Pools of sorrow, waves of joy
Society is getting dumber by the second.
How many adults do you know pronounce “thing” with a hard K at the end?
More than 1? I can’t count the number I’ve heard recently. We’ll be living in trees soon if this carries on.
A few hundred years ago, it was possible for one person to know virtually all that was knowable. Mathematics and the other sciences could be covered in detail by a single mind.
Of course, it might be argued that each discipline is now so vast and complicated that it’s not possible for that to be true today. You might have a good grasp of, say, history, but your knowledge of chemistry is limited to dim recollection of things changing colour in test tubes in the school lab.
I’ll accept that. It’s impossible to be a generalist in the way Leonardo Da Vinci was. So, we specialise in the subjects we study - that is, if we study at all.
I remember a chap in school gladly proclaiming on his last day of compulsory education “that’s the last book I’ll have to read”.
It seems a lot of people are happy to not learn anything further - they become trapped in the circle of wage slavedom - the only new facts that enter their heads are ones relevant to their chosen profession. Good luck if you lose your job; those highly specialised skills that bring in a fantastic salary today might stop you getting a job in Mickey D’s tomorrow as you are too qualified, too experienced. Perhaps too smart.
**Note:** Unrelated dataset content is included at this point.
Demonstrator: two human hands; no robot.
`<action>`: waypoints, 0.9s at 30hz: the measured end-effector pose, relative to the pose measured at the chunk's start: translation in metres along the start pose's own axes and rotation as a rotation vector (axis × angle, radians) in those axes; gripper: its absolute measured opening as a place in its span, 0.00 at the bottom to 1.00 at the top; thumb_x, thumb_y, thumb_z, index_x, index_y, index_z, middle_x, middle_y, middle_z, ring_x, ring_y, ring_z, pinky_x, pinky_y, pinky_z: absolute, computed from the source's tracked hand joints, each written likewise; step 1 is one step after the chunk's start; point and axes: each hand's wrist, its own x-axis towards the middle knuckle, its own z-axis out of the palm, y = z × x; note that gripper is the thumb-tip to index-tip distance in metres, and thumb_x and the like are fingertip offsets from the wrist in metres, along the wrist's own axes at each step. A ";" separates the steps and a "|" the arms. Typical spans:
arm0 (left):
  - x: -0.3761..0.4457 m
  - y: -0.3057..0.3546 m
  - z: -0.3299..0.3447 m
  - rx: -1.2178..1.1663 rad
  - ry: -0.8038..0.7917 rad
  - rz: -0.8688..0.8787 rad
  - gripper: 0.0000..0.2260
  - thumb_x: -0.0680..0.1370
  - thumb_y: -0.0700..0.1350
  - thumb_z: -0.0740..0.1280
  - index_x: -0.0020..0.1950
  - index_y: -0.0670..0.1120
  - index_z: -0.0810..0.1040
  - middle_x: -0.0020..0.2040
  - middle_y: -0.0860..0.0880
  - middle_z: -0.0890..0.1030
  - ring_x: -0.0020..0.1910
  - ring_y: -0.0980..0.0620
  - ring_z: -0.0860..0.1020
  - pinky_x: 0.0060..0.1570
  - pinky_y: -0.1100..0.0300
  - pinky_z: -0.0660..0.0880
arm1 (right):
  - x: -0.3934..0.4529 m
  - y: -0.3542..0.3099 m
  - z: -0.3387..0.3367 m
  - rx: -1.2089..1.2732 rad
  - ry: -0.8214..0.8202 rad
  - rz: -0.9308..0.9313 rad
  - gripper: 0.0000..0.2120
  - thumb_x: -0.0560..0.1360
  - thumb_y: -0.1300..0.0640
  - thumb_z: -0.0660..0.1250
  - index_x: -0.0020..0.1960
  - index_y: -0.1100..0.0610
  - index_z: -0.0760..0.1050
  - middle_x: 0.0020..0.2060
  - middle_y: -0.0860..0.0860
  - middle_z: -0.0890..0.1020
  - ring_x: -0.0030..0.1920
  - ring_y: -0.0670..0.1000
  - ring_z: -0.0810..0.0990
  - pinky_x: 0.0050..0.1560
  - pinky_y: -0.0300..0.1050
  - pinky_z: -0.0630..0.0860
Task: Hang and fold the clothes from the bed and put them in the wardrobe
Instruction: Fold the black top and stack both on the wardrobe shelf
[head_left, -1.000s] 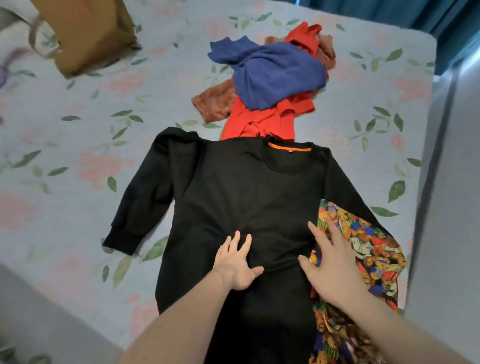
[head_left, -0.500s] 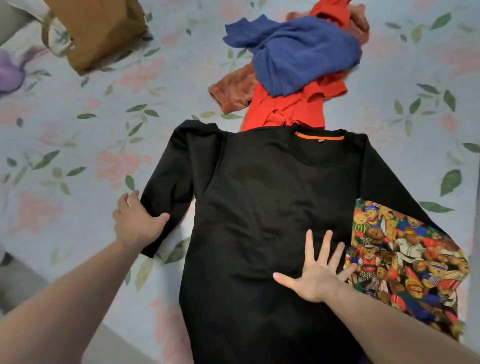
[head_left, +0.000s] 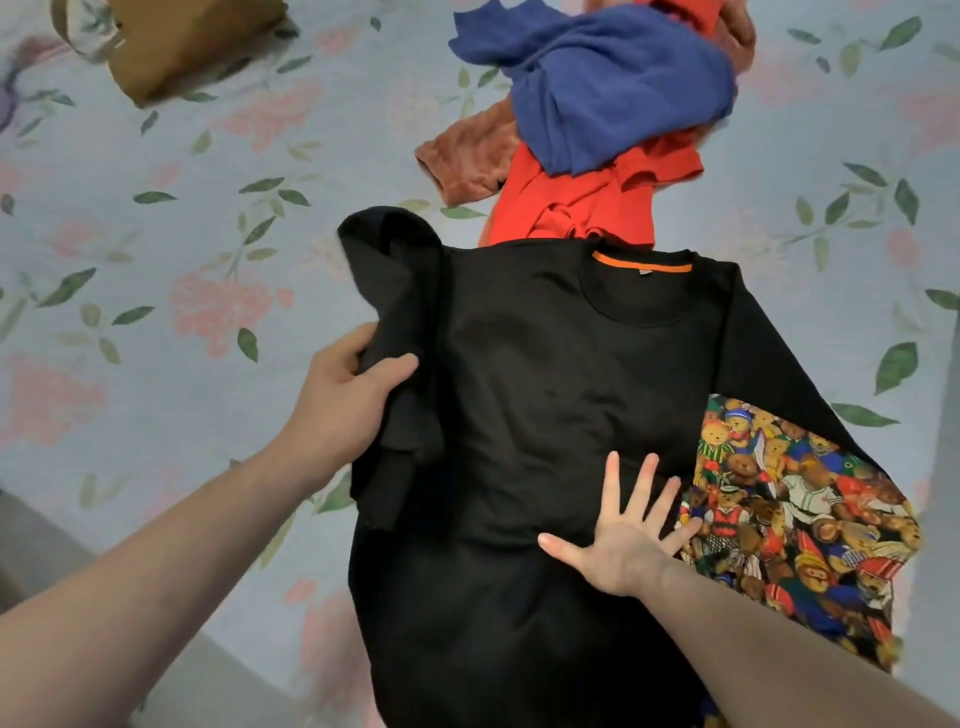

So, having said that, does this BBC article surprise you?
I realise a maths qualification isn’t really a requirement for a degree in English (who hasn’t met someone who only has their job because they have a degree, rather than an ability to do it?), but even I can do the British test in the article, and it’s 20 years since I’ve needed to do trigonometry for any reason.
Took me about 15 minutes of sweat; I simply cannot estimate how long it’ll take me to do the Chinese national test.
Think to the future.
We’ve stopped manufacturing in the UK pretty much. Various governments haven’t even tried to keep foreign companies making things here.
So, we have become a service supplier. But now what service is that? One of those that can be done remotely? The government won’t stop it being outsourced by some shareholder driven need to cut costs.
So, what will be left?
Seriously, look at your job. What elements *have* to be done here in the UK?
What happens when China, India and everywhere else tire of being a source of cheap labour, yet are the only ones who actually know how our business processes, and IT systems work?
Give them a decade, and it won’t be “we outsourced to save money”, but “we have no choice, no-one here can do the job and now we can’t afford the outsourcer’s price”. Businesses will suffer, in the same way you suffer when you try to call a plumber out on a bank holiday weekend. The supplier will dictate the rate, not the other way around.
There’s nothing you, or I can do as individuals to stop this. Except maybe encourage our kids to be car mechanics or plumbers. Outsource that
Don’t stop thinking. Read a book today.